La triste e inesperada muerte de Pepe Toha fue un golpe demoledor para todos nosotros. Lo recuerdo muy bien poco antes de ser trasladado a Santiago. Flaquísimo y circunspecto, siempre con la actitud distante y reservada que lo caracterizaba. Como alguien que observa los acontecimientos a su alrededor desde una alta y especial envergadura física y humana. Más de una vez hablamos, no recuerdo sobre qué cosa. No sería de política, de eso estoy seguro. Los  presos políticos hablábamos poco de política, salvo para especular sin base alguna sobre cuánto duraría la dictadura y nuestro propio cautiverio.  Normalmente charlábamos sobre el futuro, casi nunca del pasado. Ignorábamos  completamente todo lo que pasaba fuera de la Isla, se tratara de Chile o del mundo. Estar en Dawson todo ese tiempo fue como estar enterrado o suspendido en medio de la nada. Sin diarios, revistas, radio o televisión nuestro acceso a la información era completamente nulo. De hecho, nos enteramos de la muerte de José  Toha por boca del un efectivo de la Armada,   una tarde en que llovía a chuzos. El hombre  escuchó la noticia en una radio portátil que alguien tenía en la cocina y corrió a contarnos el terrible suceso con genuinas lágrimas en los ojos.

Al día siguiente José Toha recibió nuestro sentido homenaje. Alguien hizo un  breve discurso y muchos lloramos calladamente.  El acto breve, atropellado y sorpresivo  en medio de la ceremonia de izamiento de la bandera no había sido autorizado. Pero nadie dijo nada y no hubo castigos ni sanciones. Cuestión de caballeros, supongo.

Los presos de Santiago se conmovían con los relatos de las penurias que los magallánicos habíamos vivido. En nuestros esporádicos diálogos ellos solían aconsejarnos, especialmente a los más jóvenes. Recuerdo a Orlando Letelier diciéndome que cuidara mi salud física y mental. Yo solía payasear un tanto y él me aconsejaba no exponerme a castigos por mi conducta un tanto desafiante ante el personal militar. Letelier creía que solo los más jóvenes teníamos alguna oportunidad de ser liberados algún día. Incluso hasta yo, a quien el Fiscal Militar, un civil de apellido Álvarez  que llevaba mi caso,  tenia amenazado con 35 años de cárcel como mínimo, por el delito de pertenencia a “grupo armado de combate”. A pesar  que yo, nada más que un joven dirigente estudiantil, no había tenido un arma de ninguna especie en mis manos en toda mi vida.

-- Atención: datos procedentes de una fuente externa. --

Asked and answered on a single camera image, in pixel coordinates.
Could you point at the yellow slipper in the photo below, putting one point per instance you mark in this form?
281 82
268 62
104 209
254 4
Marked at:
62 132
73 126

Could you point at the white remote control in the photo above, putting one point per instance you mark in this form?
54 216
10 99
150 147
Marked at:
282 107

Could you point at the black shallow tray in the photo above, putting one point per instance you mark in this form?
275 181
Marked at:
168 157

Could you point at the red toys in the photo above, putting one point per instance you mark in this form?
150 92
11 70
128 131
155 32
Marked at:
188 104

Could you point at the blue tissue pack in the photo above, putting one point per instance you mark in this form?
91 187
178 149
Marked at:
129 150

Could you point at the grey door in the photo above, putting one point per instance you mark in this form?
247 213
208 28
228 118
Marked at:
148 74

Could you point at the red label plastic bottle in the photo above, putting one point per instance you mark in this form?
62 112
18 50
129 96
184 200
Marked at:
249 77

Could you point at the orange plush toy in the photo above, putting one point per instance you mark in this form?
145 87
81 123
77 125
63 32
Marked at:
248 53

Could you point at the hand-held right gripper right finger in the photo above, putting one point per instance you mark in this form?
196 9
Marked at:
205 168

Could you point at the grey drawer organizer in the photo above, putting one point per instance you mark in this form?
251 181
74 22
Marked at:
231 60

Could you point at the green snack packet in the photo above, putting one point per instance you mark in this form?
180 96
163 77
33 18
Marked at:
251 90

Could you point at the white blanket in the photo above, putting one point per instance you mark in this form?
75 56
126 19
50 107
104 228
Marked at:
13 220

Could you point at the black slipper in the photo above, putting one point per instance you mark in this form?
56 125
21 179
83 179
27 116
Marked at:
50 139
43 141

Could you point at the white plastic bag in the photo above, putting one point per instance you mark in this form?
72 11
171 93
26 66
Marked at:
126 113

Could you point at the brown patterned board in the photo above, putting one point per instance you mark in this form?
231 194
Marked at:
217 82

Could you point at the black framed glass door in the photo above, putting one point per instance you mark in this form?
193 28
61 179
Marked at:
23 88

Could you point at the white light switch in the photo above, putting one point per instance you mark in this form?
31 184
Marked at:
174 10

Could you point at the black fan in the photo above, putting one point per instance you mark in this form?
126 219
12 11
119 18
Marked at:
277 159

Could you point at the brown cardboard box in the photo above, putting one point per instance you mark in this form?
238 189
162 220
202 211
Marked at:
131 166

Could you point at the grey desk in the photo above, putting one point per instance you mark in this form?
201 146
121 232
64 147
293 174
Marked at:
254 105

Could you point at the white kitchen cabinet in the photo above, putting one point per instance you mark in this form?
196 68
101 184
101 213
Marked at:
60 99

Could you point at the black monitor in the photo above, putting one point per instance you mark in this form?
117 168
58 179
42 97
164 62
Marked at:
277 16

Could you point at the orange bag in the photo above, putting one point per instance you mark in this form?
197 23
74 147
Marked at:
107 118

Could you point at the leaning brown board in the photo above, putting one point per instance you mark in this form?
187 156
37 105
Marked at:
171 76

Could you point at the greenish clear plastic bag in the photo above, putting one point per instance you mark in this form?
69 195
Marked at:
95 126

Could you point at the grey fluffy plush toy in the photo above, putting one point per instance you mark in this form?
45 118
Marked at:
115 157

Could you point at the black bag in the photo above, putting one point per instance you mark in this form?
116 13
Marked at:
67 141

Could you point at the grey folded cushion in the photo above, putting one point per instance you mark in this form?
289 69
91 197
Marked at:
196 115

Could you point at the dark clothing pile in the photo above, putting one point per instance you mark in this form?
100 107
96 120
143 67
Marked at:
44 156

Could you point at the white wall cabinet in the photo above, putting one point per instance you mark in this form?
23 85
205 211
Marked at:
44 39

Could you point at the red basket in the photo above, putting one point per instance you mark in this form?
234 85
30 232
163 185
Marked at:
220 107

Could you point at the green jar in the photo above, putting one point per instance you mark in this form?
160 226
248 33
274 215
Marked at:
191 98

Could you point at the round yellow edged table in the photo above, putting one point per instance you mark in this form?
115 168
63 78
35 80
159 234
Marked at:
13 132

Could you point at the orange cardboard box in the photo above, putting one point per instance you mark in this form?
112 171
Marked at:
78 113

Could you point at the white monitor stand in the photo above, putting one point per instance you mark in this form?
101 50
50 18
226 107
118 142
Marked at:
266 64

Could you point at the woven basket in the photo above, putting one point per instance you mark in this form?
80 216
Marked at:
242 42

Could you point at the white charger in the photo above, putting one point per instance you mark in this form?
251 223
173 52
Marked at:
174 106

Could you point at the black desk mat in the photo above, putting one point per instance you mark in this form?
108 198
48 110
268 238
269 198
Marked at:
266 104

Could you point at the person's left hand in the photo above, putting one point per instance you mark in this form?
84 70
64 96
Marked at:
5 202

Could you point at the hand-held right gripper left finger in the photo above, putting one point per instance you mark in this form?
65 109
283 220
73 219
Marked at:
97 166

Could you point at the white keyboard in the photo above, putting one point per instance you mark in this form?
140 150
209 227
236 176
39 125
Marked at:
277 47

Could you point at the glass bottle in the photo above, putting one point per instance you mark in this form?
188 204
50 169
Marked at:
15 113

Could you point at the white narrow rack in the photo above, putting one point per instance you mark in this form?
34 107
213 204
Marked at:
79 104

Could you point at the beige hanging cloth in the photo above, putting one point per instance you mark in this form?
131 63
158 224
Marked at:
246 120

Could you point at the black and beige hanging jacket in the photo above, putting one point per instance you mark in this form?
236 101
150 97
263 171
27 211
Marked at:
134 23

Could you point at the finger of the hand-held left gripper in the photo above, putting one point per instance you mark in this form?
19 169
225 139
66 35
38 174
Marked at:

Había varios hijos que estaban presos con sus padres. Recuerdo a los Enríquez, a los Lara y los Lanfranco. Habían también hermanos como los Cárdenas. En ese recinto lúgubre cercado por alambres de púas convivían estudiantes,  obreros, campesinos, profesionales, pequeños empresarios, artistas, intelectuales, empleados públicos y políticos profesionales. Un micro mundo abigarrado de seres de distintas edades y experiencias, unidos por el sentimiento de pertenencia a un imaginario político común y aprisionado.

Había presos muy jóvenes y otros muy ancianos. Al menos cuatro de nosotros teníamos 17 años al ser detenidos, pero no fuimos los más jóvenes. Hubo un muchacho humilde,  en verdad un niño, vendedor ambulante según recuerdo, que fue tomado prisionero por haber tenido la mala ocurrencia de ir a la sede del PS el día del Golpe. Se llama o se llamaba Ernesto Peikovic Hurimilla, tenía solo 16 años recién cumplidos y paso por todos los dolores de esta experiencia feroz. Y fue valiente y noble como el que más.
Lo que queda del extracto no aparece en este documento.